What’s Smart Manufacturing?
Smart manufacturing is a complex system; which takes time to integrate into a pre-existing factory. This type of innovative manufacturing is a combination of several technologies and solutions which collectively implemented in a manufacturing ecosystem helps to improve processes and output and is therefore been termed ‘smart manufacturing’. In smart manufacturing, we call this unique combination of technologies ‘enablers’, which help in cut costs and streamline the manufacturing processes.
Key enablers include:
- Internet of things
- Key monitoring
Companies are continuously investing and exploring ways to obtain advantages through the use of these key enablers. If we investigate enablers, then we’ll observe that they create data, accept data and even have the ability to learn from complex data sets to improve operations. Enablers analyzing data in this way supports the production and manufacturing process through transparency, adaptability with the added bonus of cost savings.

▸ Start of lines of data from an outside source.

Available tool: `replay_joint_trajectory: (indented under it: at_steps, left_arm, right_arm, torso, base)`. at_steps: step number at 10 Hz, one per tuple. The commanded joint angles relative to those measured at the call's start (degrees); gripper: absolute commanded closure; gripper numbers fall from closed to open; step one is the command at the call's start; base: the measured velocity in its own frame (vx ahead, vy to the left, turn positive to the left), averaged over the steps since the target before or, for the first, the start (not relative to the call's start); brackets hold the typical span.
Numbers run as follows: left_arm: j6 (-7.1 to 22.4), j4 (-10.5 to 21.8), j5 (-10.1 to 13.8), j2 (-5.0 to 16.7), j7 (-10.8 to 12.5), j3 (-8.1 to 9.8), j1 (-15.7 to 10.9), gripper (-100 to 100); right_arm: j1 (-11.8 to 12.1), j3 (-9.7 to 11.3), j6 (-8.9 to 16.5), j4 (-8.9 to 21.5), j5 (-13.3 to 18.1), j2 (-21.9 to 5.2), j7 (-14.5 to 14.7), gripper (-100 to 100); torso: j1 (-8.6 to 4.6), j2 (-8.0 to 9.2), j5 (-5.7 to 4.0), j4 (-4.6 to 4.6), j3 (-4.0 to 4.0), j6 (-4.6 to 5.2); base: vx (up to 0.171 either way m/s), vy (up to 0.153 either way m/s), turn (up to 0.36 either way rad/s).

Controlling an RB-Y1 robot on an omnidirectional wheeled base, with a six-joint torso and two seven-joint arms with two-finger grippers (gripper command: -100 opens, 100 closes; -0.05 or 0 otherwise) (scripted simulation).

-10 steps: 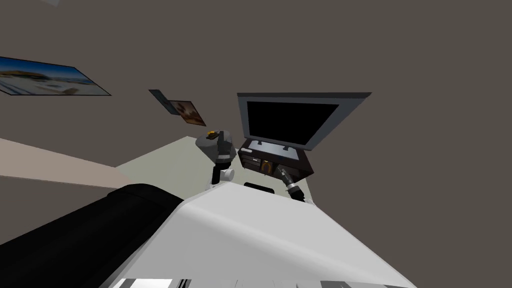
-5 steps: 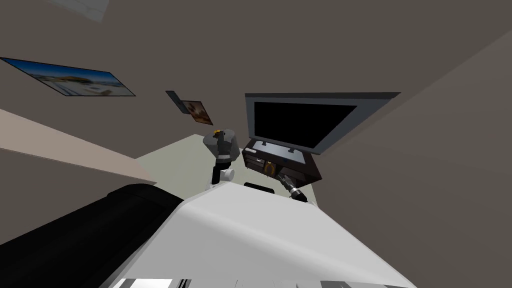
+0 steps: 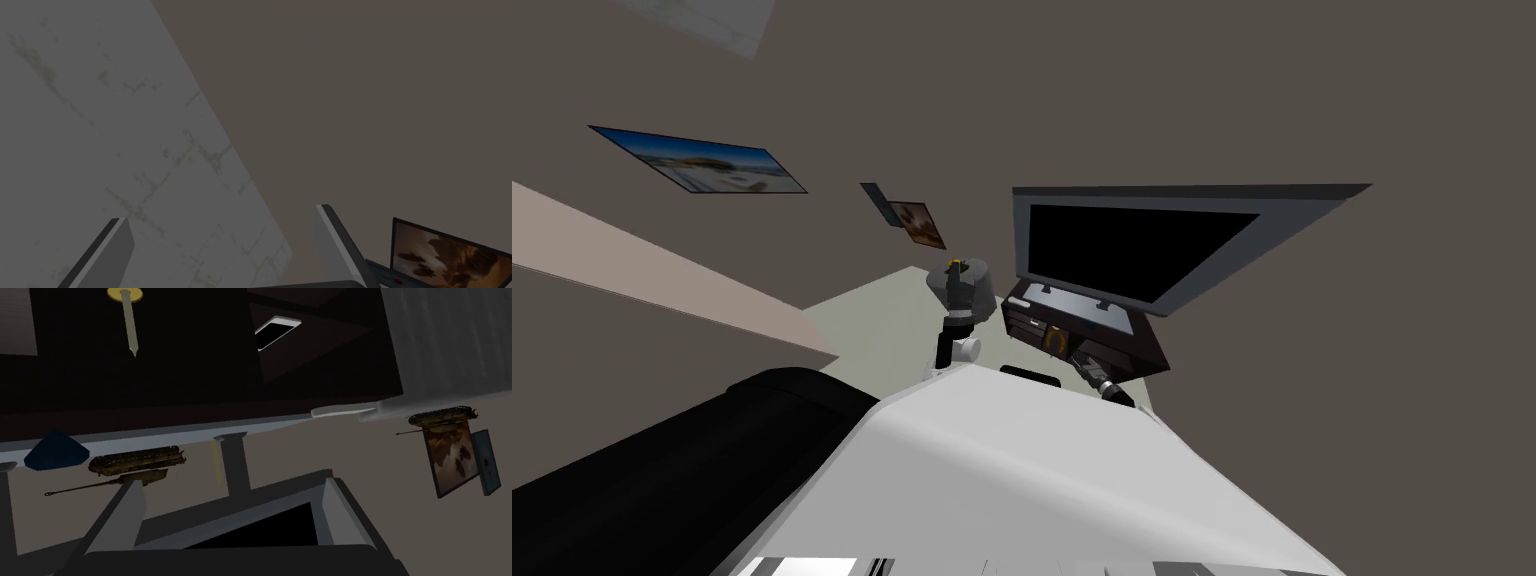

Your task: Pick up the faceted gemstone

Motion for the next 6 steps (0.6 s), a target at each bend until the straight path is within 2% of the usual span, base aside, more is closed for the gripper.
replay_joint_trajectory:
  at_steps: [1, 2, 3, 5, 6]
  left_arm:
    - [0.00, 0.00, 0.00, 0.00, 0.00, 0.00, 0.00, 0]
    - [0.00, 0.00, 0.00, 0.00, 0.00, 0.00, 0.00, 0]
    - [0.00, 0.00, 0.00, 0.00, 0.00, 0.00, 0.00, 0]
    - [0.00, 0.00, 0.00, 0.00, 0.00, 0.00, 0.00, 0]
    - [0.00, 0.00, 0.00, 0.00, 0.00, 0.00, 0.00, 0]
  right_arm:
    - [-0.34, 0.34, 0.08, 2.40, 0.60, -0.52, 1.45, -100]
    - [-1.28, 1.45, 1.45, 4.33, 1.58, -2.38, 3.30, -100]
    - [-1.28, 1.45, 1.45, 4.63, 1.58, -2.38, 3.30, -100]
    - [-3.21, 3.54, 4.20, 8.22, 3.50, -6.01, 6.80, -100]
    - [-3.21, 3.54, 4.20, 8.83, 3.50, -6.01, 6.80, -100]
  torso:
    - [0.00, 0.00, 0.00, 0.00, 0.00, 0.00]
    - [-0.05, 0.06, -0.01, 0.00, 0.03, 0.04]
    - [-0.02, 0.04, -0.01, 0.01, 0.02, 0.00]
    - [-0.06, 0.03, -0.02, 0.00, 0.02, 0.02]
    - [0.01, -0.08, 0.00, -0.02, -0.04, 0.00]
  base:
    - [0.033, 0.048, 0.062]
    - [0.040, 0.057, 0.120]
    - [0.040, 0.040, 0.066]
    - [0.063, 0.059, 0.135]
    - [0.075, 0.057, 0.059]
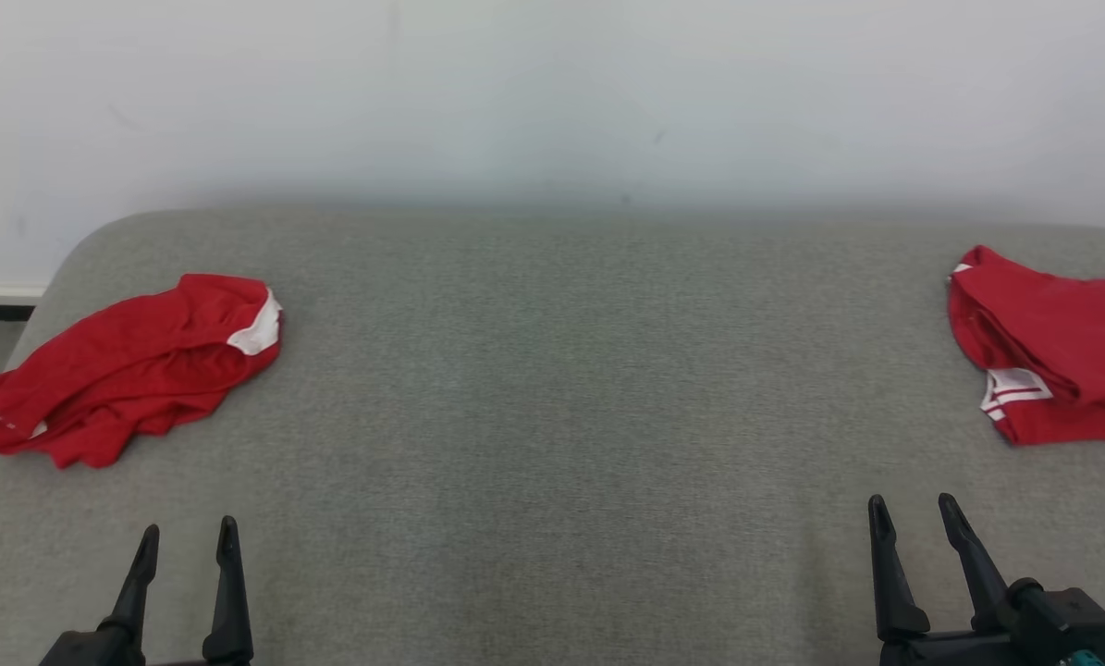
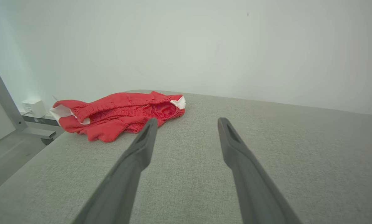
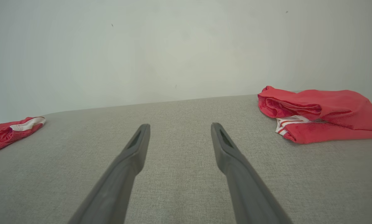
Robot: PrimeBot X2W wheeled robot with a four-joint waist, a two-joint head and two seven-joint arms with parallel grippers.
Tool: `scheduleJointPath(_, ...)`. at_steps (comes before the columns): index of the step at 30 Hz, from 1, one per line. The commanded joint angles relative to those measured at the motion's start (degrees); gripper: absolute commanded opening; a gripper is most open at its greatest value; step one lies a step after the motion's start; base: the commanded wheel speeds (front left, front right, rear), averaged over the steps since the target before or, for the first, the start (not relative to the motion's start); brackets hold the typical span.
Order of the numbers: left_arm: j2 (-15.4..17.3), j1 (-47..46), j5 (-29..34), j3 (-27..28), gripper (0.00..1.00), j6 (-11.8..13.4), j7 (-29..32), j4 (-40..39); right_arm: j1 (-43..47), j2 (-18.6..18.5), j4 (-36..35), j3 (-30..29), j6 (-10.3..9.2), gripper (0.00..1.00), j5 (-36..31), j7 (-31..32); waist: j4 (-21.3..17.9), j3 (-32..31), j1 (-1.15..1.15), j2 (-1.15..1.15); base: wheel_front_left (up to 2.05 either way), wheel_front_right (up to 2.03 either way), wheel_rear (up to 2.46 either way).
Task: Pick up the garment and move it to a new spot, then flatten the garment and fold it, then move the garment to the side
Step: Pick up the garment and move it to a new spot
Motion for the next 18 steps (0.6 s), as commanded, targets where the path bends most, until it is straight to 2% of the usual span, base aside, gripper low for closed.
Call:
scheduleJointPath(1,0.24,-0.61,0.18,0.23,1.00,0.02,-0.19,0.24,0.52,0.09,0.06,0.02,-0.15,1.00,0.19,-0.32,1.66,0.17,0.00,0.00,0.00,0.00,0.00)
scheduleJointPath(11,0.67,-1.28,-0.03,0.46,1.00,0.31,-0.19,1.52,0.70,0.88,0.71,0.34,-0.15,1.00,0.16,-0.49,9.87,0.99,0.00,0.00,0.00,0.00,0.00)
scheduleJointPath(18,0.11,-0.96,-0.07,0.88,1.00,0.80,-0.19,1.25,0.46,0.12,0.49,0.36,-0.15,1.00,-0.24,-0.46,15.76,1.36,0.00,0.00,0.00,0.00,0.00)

Core Benefits of Smart Manufacturing?
Smart manufacturing relies on a key 3PL WMS (warehouse management) system and provides several benefits, to operator including more efficient workflows, higher productivity, and key cost savings. In a smart factory, technology allows for productivity to continues to be enhanced over long term use.
If one of the machines operating in a smart factory slows down, functioning artificial intelligence systems will be able to address the problem and find a solution to the situation immediately without human interference or intervention. These systems allow operators peace of mind, as machines can be fixed on the fly and won’t need to involve costly manual labor.
Beyond assisting slow machines, AI technology will also be able to point out issues before they happen by taking into account surrounding conditions that humans may be unable to detect, this time of predictive technology helps companies make use of big data to ensure their operations continue to run smoothly before any issues even arise.
One challenge owners face when implementing smart technology into their factories is the upfront costs. Many companies aren’t able to afford the technology, particularly if they are only taking into account the short-term.
However, it’s clear that cost long term savings will outweigh the setup costs, therefore business owners should consider putting together a structured payment plan ensuring that these new technologies are becoming part of the factory ecosystem over time.
How SM Differs from Traditional Manufacturing Approaches
Traditional manufacturing-focused solely on the mass production of products, where mass machinery was running simultaneously. In a traditional manufacturing scenario if a machine wasn’t operational, it was losing money, therefore owners needed to ensure that machines were running at a constant.
Consequently, manufacturers were forced to machines running, all the while keeping costs low. This is called batch-and-queue processing – a mass-production technique where products are processed and moved to the next system, whether they are required to or not. This type of procedure helps to keeps costs down and products on the move.
This type of manufacturing isn’t effective for many reasons, including:
- A long machine set-up time means lost production time.
- The quality of the product suffers because if parts in a batch aren’t made correctly, no one will notice the issue until the next operation. This often means work has to be done again, which is expensive or ties up valuable resources.
Alternatively, mart manufacturing which combines intelligent systems can respond quickly to meet factory demands and the supply network without errors.
The goal of smart manufacturing is to optimize the manufacturing technology-centric approach that uses Internet supported machinery to monitor production.